*** Available records ***

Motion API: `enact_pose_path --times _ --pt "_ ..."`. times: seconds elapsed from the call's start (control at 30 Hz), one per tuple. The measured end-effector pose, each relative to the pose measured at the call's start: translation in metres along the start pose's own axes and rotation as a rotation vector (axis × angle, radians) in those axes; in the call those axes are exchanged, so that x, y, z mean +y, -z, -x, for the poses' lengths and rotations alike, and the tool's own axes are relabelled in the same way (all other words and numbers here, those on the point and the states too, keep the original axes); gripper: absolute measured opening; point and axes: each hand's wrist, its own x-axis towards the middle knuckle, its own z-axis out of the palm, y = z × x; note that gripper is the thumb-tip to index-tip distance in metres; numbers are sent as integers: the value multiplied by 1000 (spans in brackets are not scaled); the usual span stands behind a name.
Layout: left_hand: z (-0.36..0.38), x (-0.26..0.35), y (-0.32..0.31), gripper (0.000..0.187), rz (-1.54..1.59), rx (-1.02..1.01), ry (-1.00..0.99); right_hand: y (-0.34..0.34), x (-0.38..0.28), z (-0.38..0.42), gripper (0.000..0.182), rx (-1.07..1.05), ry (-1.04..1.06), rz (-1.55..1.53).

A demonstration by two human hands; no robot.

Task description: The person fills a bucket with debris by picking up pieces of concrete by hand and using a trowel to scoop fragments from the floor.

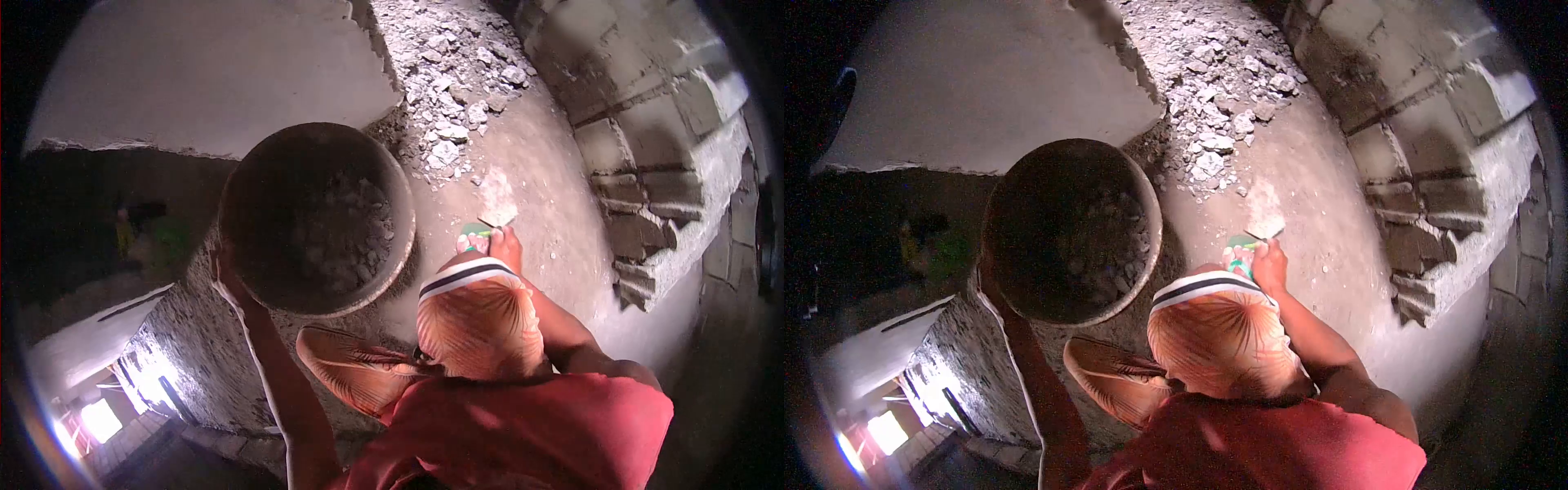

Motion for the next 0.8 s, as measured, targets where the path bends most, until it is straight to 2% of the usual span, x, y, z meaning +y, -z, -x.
enact_pose_path --times 0.07,0.1,0.13,0.17,0.2,0.23,0.27,0.33,0.37,0.4,0.47,0.5,0.53,0.6,0.63,0.67,0.73,0.8 --pt "5 2 1 19 -16 7 5 -36 -13 -55 28 -57 261 -36" --pt "6 0 -1 19 -20 14 3 -48 -40 -82 25 -36 437 67" --pt "7 0 0 19 -25 28 0 -79 -50 -125 27 -42 438 5" --pt "7 -1 -2 21 -35 28 9 -93 -77 -163 38 -96 528 147" --pt "6 -2 -5 22 -45 27 15 -105 -112 -190 41 -103 380 81" --pt "5 -5 -7 22 -52 33 7 -133 -106 -223 35 -112 345 127" --pt "6 -9 -5 22 -109 44 -35 -145 -99 -235 35 -87 257 -54" --pt "6 -9 -8 23 -154 68 -87 -131 -89 -243 33 68 680 24" --pt "7 -6 -13 23 -162 47 -94 -130 -87 -256 29 210 946 25" --pt "10 -3 -20 24 -169 25 -99 -134 -88 -271 29 207 958 26" --pt "19 10 -42 24 -152 62 -89 -132 -103 -280 29 -120 413 -351" --pt "22 14 -49 25 -142 87 -81 -122 -116 -273 32 -223 243 -516" --pt "21 13 -53 25 -135 102 -84 -152 -88 -308 34 -115 434 -386" --pt "21 10 -57 25 -194 100 -228 -103 -125 -262 34 -222 210 -543" --pt "29 17 -63 26 -20 121 -51 -100 -124 -262 34 -224 216 -540" --pt "29 14 -63 26 -15 126 -52 -93 -121 -264 34 -222 242 -509" --pt "29 10 -63 27 -87 104 -201 -81 -116 -266 33 -226 272 -473" --pt "31 10 -64 29 -150 101 -206 -66 -116 -266 37 -157 388 -310"
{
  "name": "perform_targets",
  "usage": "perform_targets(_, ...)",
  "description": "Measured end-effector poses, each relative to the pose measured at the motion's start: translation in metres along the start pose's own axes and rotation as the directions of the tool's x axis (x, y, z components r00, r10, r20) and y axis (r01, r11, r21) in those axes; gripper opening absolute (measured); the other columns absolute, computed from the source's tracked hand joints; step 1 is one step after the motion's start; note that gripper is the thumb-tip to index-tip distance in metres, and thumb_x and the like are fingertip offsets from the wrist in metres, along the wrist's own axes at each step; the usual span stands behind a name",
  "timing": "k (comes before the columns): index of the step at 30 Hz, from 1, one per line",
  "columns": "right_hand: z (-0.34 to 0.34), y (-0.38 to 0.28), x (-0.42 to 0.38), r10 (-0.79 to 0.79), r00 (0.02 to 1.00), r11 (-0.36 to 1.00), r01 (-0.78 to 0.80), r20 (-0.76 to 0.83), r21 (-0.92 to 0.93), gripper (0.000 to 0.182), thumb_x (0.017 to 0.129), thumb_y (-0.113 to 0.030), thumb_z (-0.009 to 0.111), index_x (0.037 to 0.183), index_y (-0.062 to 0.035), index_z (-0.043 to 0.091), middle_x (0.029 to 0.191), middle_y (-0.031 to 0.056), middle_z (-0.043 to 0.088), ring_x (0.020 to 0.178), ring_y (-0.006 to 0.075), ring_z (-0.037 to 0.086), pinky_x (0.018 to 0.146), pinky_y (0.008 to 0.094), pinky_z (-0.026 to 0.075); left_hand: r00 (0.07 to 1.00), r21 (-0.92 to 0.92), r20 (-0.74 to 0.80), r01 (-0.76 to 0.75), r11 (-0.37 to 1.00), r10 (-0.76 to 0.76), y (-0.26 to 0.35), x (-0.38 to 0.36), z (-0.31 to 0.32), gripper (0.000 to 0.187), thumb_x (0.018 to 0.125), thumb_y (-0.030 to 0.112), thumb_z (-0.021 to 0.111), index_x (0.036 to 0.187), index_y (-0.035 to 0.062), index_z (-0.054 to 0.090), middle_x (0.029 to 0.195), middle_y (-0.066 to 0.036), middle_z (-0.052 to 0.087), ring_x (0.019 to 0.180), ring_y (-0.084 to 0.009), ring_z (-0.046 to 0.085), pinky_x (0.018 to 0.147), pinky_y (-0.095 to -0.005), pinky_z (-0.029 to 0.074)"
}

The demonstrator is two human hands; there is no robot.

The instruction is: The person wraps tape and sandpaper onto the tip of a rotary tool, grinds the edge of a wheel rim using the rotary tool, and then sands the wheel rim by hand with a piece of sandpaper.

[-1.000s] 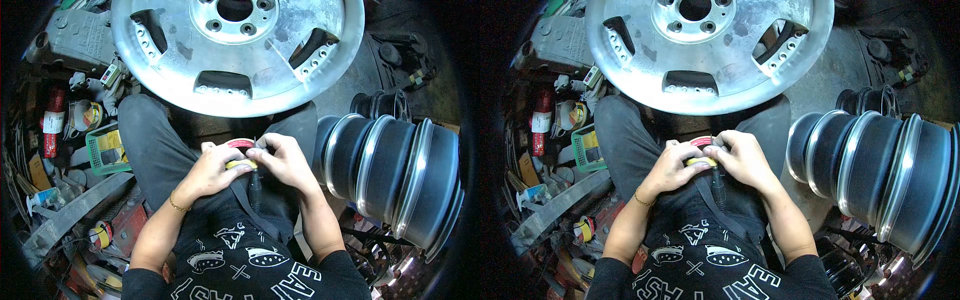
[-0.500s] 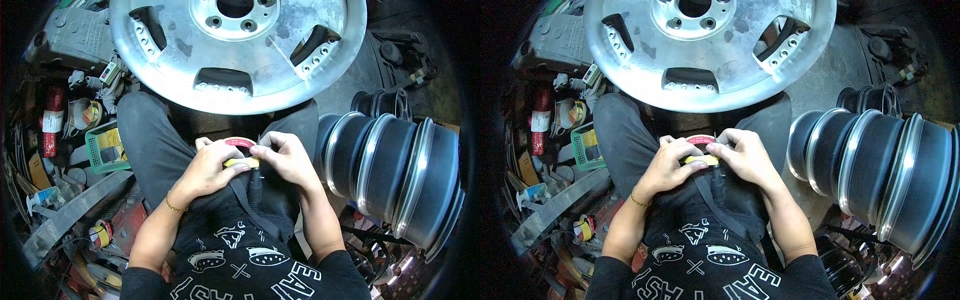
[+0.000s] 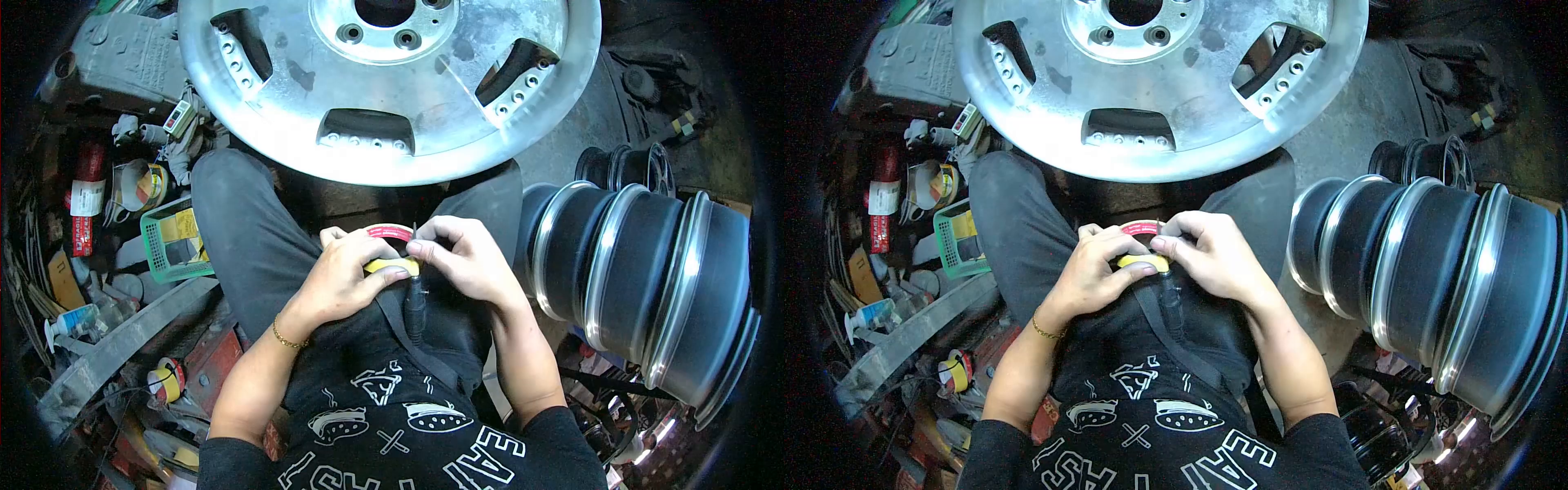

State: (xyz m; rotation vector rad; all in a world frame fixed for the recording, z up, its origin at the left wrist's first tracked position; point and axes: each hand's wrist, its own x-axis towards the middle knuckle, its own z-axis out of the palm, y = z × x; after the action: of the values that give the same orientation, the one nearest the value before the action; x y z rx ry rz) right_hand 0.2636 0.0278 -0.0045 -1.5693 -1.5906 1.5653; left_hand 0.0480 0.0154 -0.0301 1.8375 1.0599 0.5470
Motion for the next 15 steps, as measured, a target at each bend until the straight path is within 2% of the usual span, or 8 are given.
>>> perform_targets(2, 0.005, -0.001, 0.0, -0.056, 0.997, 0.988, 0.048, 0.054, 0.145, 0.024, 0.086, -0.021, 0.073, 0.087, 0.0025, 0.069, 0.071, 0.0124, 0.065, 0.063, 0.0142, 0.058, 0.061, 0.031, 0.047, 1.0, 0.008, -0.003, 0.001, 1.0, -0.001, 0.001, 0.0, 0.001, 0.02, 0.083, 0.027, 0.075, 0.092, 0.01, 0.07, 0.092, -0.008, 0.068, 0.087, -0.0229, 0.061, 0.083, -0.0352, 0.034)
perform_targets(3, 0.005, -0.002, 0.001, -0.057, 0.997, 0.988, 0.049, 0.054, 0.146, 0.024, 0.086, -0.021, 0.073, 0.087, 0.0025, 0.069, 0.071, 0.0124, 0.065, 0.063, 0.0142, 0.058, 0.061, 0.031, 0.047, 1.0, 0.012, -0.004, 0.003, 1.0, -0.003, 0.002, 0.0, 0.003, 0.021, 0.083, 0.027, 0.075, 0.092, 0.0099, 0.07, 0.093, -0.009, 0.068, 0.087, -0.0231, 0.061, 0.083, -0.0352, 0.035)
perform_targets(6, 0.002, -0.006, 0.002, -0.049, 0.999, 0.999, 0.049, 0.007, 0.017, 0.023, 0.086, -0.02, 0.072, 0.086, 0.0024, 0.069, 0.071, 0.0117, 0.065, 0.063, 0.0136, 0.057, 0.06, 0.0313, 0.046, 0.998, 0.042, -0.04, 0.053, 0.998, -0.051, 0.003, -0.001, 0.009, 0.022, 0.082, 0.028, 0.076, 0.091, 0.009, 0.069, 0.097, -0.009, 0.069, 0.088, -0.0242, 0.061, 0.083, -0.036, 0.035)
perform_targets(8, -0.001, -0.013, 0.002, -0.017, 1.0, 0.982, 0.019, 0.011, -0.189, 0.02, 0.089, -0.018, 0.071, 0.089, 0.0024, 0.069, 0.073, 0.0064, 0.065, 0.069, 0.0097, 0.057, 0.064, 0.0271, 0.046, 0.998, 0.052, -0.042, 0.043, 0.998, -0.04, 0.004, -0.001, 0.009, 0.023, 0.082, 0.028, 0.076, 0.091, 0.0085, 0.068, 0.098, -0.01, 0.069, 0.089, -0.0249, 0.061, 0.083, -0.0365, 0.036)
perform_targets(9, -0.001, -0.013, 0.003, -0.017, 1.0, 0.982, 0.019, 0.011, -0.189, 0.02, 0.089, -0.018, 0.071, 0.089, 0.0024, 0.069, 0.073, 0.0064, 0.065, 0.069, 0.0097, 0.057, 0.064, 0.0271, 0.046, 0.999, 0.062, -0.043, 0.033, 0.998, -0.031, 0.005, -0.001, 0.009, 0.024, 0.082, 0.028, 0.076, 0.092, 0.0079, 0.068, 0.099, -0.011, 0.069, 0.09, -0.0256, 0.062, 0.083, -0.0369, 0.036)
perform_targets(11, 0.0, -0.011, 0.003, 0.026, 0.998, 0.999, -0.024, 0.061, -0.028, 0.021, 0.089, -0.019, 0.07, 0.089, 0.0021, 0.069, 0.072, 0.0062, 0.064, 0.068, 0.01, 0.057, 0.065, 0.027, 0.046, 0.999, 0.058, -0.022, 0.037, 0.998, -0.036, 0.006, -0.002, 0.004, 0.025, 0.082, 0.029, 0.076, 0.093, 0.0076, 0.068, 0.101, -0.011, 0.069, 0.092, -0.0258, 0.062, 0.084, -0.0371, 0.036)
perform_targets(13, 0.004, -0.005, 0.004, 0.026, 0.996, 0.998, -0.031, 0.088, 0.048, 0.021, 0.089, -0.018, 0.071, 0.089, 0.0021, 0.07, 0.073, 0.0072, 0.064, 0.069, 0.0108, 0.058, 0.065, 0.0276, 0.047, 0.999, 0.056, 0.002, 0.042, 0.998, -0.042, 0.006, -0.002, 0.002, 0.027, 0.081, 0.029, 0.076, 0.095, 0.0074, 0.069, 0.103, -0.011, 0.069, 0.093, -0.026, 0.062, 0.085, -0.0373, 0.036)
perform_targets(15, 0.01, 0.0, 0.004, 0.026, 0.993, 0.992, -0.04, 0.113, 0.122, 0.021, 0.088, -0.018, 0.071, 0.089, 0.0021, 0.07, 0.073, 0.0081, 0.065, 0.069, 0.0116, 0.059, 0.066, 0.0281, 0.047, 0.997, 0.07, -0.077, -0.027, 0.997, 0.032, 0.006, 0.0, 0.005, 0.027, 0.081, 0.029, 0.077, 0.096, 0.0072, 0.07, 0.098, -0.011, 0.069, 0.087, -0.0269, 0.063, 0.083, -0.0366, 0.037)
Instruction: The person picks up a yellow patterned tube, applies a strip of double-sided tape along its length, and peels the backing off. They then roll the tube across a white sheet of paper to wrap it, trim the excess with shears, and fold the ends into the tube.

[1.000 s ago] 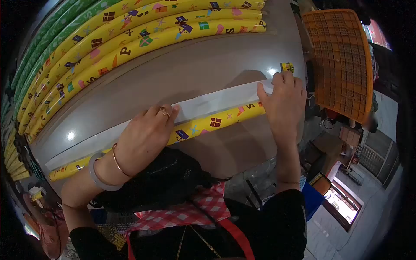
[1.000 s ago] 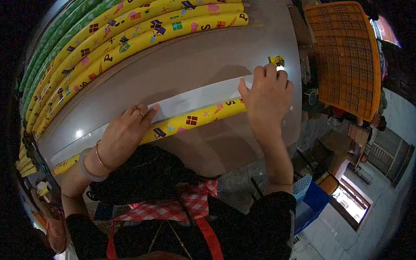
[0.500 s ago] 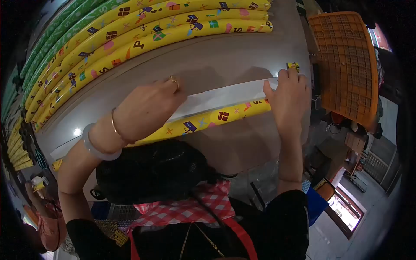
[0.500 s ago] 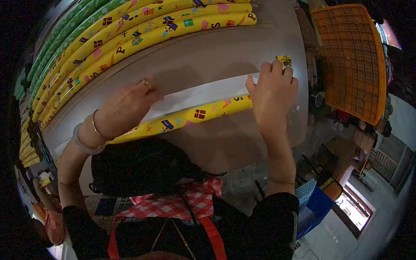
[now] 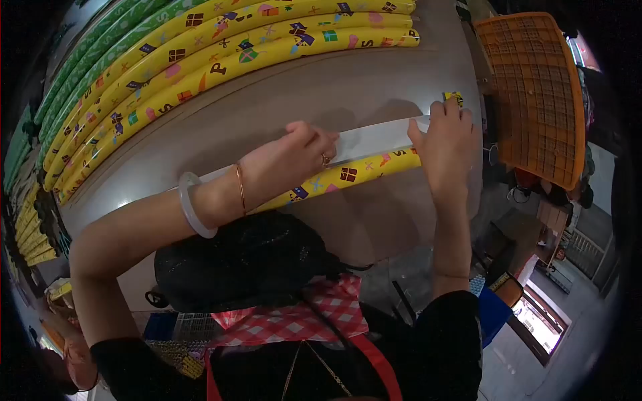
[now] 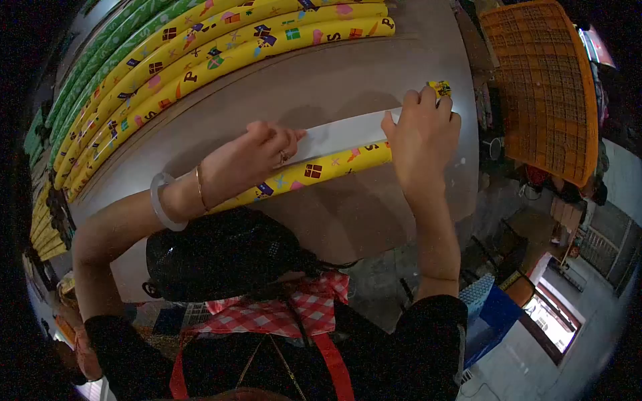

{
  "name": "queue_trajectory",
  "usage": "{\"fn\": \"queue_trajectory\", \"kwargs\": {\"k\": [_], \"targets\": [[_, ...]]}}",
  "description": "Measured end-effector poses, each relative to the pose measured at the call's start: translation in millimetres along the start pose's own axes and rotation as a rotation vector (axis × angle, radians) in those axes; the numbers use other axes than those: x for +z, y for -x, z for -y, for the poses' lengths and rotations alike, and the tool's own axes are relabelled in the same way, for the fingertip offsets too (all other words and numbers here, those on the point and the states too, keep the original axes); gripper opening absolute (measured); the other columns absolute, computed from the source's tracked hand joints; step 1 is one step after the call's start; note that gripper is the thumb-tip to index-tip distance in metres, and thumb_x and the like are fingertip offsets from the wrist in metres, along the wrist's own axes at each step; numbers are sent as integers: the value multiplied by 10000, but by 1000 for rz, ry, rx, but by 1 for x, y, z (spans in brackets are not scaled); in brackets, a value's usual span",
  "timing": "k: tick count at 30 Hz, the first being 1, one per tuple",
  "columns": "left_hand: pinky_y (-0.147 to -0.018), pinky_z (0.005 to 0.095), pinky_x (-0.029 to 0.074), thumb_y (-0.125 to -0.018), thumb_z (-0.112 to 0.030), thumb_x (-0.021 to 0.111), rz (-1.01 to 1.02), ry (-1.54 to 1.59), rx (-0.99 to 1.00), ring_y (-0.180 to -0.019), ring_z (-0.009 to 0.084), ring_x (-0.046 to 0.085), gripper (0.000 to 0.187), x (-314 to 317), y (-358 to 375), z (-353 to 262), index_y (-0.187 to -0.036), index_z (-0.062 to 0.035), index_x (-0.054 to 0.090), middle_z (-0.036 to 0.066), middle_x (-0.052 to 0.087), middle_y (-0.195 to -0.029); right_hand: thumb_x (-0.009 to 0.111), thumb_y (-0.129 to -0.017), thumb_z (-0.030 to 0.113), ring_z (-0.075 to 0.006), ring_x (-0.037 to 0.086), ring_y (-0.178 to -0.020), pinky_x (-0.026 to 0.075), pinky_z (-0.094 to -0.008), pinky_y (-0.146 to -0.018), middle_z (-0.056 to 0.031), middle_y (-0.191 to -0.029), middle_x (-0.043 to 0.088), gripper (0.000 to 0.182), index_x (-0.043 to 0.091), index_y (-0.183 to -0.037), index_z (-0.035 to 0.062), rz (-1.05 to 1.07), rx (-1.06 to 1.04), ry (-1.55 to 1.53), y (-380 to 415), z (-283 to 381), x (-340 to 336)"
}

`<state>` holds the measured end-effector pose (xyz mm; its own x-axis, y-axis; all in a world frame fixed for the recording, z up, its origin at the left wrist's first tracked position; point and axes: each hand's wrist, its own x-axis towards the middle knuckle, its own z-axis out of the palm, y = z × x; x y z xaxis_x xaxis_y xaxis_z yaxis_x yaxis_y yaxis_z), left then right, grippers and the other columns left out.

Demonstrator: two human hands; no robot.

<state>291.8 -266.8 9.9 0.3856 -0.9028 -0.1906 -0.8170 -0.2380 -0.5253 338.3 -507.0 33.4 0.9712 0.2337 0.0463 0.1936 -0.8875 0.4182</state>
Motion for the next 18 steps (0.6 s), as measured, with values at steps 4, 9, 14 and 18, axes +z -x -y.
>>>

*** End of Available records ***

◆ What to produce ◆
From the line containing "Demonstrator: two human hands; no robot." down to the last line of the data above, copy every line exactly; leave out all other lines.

◆ Task output ◆
Demonstrator: two human hands; no robot.

<state>291.8 -266.8 9.9 0.3856 -0.9028 -0.1906 -0.8170 -0.2380 -0.5253 338.3 -507.0 33.4 0.9712 0.2337 0.0463 0.1936 -0.8875 0.4182</state>
Motion for the next 18 steps (0.6 s), as measured, with values at steps 4, 9, 14 and 18, axes +z -x -y.
>>>

The exercise is now complete.